## Given material

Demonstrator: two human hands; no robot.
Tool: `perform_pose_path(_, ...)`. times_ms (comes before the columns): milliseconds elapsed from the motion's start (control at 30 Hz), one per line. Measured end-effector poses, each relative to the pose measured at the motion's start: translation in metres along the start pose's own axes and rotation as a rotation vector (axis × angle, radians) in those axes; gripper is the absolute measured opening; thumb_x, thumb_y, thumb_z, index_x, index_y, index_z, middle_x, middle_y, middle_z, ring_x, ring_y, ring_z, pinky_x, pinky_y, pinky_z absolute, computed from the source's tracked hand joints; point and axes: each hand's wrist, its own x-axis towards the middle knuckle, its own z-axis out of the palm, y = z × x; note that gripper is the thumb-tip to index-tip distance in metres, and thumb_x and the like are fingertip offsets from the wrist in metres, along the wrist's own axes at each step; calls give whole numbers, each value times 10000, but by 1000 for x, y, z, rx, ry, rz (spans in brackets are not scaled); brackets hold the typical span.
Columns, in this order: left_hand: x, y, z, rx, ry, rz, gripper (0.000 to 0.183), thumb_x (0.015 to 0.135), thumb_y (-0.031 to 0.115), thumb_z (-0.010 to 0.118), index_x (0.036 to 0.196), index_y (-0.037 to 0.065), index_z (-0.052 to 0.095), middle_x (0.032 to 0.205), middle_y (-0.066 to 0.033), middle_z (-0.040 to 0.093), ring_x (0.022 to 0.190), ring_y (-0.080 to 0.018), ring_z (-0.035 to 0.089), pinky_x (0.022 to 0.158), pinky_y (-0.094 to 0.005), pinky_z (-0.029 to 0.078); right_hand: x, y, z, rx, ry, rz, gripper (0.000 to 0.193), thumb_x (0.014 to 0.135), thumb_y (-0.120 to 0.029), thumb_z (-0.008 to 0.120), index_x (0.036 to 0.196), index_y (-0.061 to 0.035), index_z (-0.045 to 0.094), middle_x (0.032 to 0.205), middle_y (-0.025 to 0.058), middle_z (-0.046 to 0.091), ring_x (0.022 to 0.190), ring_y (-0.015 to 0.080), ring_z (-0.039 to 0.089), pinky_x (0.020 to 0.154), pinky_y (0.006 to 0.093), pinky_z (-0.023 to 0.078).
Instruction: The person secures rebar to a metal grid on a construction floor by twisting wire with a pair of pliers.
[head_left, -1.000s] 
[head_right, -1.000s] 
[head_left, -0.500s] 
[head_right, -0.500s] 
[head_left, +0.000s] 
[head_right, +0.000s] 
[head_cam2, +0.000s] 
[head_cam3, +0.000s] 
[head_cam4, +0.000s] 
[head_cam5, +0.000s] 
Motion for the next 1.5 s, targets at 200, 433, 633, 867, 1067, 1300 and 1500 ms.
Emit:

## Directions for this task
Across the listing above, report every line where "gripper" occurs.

## Task result
Tool: `perform_pose_path(_, ...)`. times_ms (comes before the columns): milliseconds elapsed from the motion's start (control at 30 Hz), one per line. Measured end-effector poses, each relative to the pose measured at the motion's start: translation in metres along the start pose's own axes and rotation as a rotation vector (axis × angle, radians) in those axes; gripper is the absolute measured opening; thumb_x, thumb_y, thumb_z, index_x, index_y, index_z, middle_x, middle_y, middle_z, ring_x, ring_y, ring_z, pinky_x, pinky_y, pinky_z absolute, computed from the source's tracked hand joints; point and axes: each hand's wrist, its own x-axis towards the middle knuckle, its own z-axis out of the palm, y = z × x; note that gripper is the thumb-tip to index-tip distance in metres, and thumb_x and the like are fingertip offsets from the wrist in metres, along the wrist's own axes at each step; calls give whole numbers, each value times 10000, but by 1000 for x, y, z, rx, ry, rz (spans in brackets are not scaled); brackets hold the typical span.
Columns, in this order: left_hand: x, y, z, rx, ry, rz, gripper (0.000 to 0.183), thumb_x (0.015 to 0.135), thumb_y (-0.031 to 0.115), thumb_z (-0.010 to 0.118), index_x (0.036 to 0.196), index_y (-0.037 to 0.065), index_z (-0.052 to 0.095), middle_x (0.032 to 0.205), middle_y (-0.066 to 0.033), middle_z (-0.040 to 0.093), ring_x (0.022 to 0.190), ring_y (-0.080 to 0.018), ring_z (-0.035 to 0.089), pinky_x (0.022 to 0.158), pinky_y (-0.094 to 0.005), pinky_z (-0.029 to 0.078); right_hand: x, y, z, rx, ry, rz, gripper (0.000 to 0.193), thumb_x (0.014 to 0.135), thumb_y (-0.120 to 0.029), thumb_z (-0.008 to 0.120), index_x (0.036 to 0.196), index_y (-0.061 to 0.035), index_z (-0.045 to 0.094), middle_x (0.032 to 0.205), middle_y (-0.025 to 0.058), middle_z (-0.046 to 0.091), ring_x (0.022 to 0.190), ring_y (-0.015 to 0.080), ring_z (-0.039 to 0.089), pinky_x (0.020 to 0.154), pinky_y (0.006 to 0.093), pinky_z (-0.023 to 0.078).

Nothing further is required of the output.